次は三井財閥である。三菱財閥・住友財閥と共に、大日本帝国三大財閥を構成する財閥となっている。三井銀行を基幹銀行として、三井物産・三井不動産の3社が三井グループ御三家と呼ばれる中心を担う事になっている。その他に商船三井・王子製紙・東京芝浦電機・三井金属鉱業・三井精機工業・三井食品等々、数多くの企業がグループを構成していた。二木会と呼ばれるグループの連帯維持を目的に設けられた会がある。グループ企業の会長・社長を集めて行う懇談昼食会を活動の中心として、毎月第2木曜日に開かれるのでこの名が付けられた。三井財閥は人材重視の考え方を重視しており、優秀な人材を育成し、その能力を最大限に引き出すことを目指している。これは三井財閥傘下企業の社風や企業文化を代表するものになっており、[人の三井]と呼ばれる程になっている。
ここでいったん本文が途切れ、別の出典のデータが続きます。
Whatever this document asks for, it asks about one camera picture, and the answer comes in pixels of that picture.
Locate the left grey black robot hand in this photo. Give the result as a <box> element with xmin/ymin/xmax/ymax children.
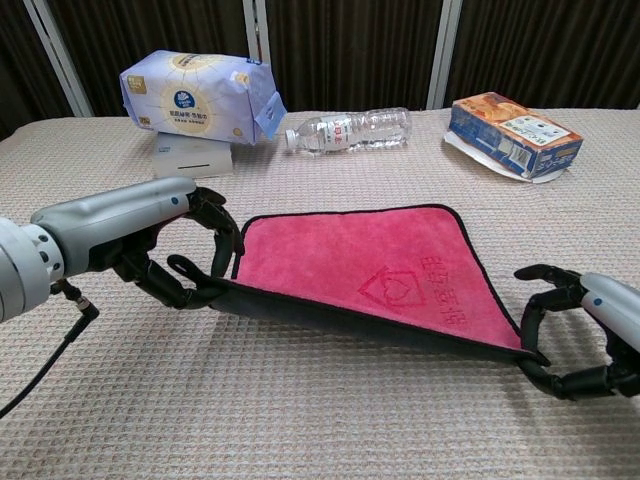
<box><xmin>30</xmin><ymin>175</ymin><xmax>246</xmax><ymax>310</ymax></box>

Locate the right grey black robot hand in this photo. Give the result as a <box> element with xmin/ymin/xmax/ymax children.
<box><xmin>513</xmin><ymin>263</ymin><xmax>640</xmax><ymax>401</ymax></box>

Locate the pink towel with black trim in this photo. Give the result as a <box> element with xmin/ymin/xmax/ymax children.
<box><xmin>167</xmin><ymin>203</ymin><xmax>551</xmax><ymax>366</ymax></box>

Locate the beige waffle tablecloth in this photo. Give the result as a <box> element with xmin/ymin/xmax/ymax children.
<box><xmin>0</xmin><ymin>107</ymin><xmax>640</xmax><ymax>480</ymax></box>

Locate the small white box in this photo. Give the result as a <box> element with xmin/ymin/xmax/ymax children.
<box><xmin>152</xmin><ymin>132</ymin><xmax>235</xmax><ymax>181</ymax></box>

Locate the blue white tissue pack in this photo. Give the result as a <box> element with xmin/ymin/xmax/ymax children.
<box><xmin>118</xmin><ymin>48</ymin><xmax>287</xmax><ymax>146</ymax></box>

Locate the blue orange cardboard box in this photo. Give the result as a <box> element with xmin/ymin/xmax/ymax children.
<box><xmin>441</xmin><ymin>91</ymin><xmax>585</xmax><ymax>185</ymax></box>

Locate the clear plastic water bottle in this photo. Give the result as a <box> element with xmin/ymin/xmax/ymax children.
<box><xmin>284</xmin><ymin>106</ymin><xmax>413</xmax><ymax>159</ymax></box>

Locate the dark brown curtain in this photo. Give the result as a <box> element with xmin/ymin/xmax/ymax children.
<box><xmin>0</xmin><ymin>0</ymin><xmax>640</xmax><ymax>142</ymax></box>

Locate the black cable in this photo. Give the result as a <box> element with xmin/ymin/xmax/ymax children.
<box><xmin>0</xmin><ymin>279</ymin><xmax>100</xmax><ymax>419</ymax></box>

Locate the slanted white frame post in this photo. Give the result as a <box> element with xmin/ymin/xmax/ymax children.
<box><xmin>22</xmin><ymin>0</ymin><xmax>95</xmax><ymax>119</ymax></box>

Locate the white slotted frame post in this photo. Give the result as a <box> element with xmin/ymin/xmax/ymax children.
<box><xmin>241</xmin><ymin>0</ymin><xmax>269</xmax><ymax>66</ymax></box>

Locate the plain white frame post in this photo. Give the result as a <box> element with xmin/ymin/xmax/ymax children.
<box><xmin>426</xmin><ymin>0</ymin><xmax>464</xmax><ymax>110</ymax></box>

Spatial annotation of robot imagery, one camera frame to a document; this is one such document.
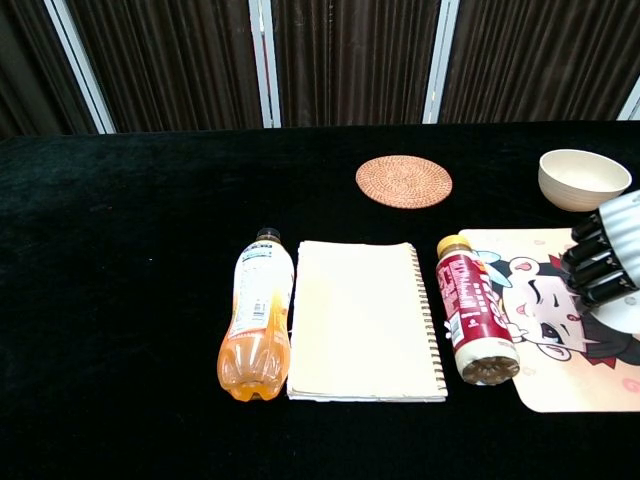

次は鈴木グループである。1874年という三菱財閥よりも新しく創業された若い企業であるが、安田財閥を上回り大日本帝国の四大財閥に成長していた。特に海外貿易では鈴木商店は他の財閥を圧倒的に上回る売上高を誇り、スエズ運河を通過する船の一割は鈴木商店所有といわれる程であった。第一次世界大戦後の戦争特需終了と関東大震災により倒産の危機に見舞われたが、海運と大英帝国への太いパイプを築いていた鈴木商店の倒産を避けるべきだとの政府判断により、台湾銀行を通じて公的資金が投入され倒産を免れた。その後鈴木商店は独自の企業改革を行い、株式発行による上場企業となった。そして1940年10月5日に帝国議会に於いて[朝鮮半島及び台湾・樺太本土昇格に関する法律]の成立後に[台湾銀行法]が改正され台湾銀行は台湾の貨幣(台幣)の発行権を持つ特殊銀行であり台湾の中央銀行から、単なる商業銀行になった。それを受けて鈴木商店は自らの企業グループである鈴木グループの基幹銀行として台湾銀行を買収し、[台湾鈴木銀行]に改名した。そしてこれにより鈴木グループは台湾鈴木銀行を基幹銀行とし、鈴木商店と石川島播磨重工業の3社が鈴木グループ御三家と呼ばれる中心を担う事になっていた。その他に神戸製鋼・帝国人造絹絲(帝人)・帝国海運(鈴木商店の海運部門を分社化)・太陽鉱工・川西航空機・出光興産・日本化薬・台湾製糖・朝鮮鉄道等々、数多くの企業がグループを構成していた。他の財閥のように懇親会は開催していなかったが、第二次世界大戦時の鈴木商店社長である高畑誠一が会長の金子直吉に直談判し、[鈴木会]という懇親会を月に1回開催する事になった。これによりグループ間の結束が更に強まる事になったのである。』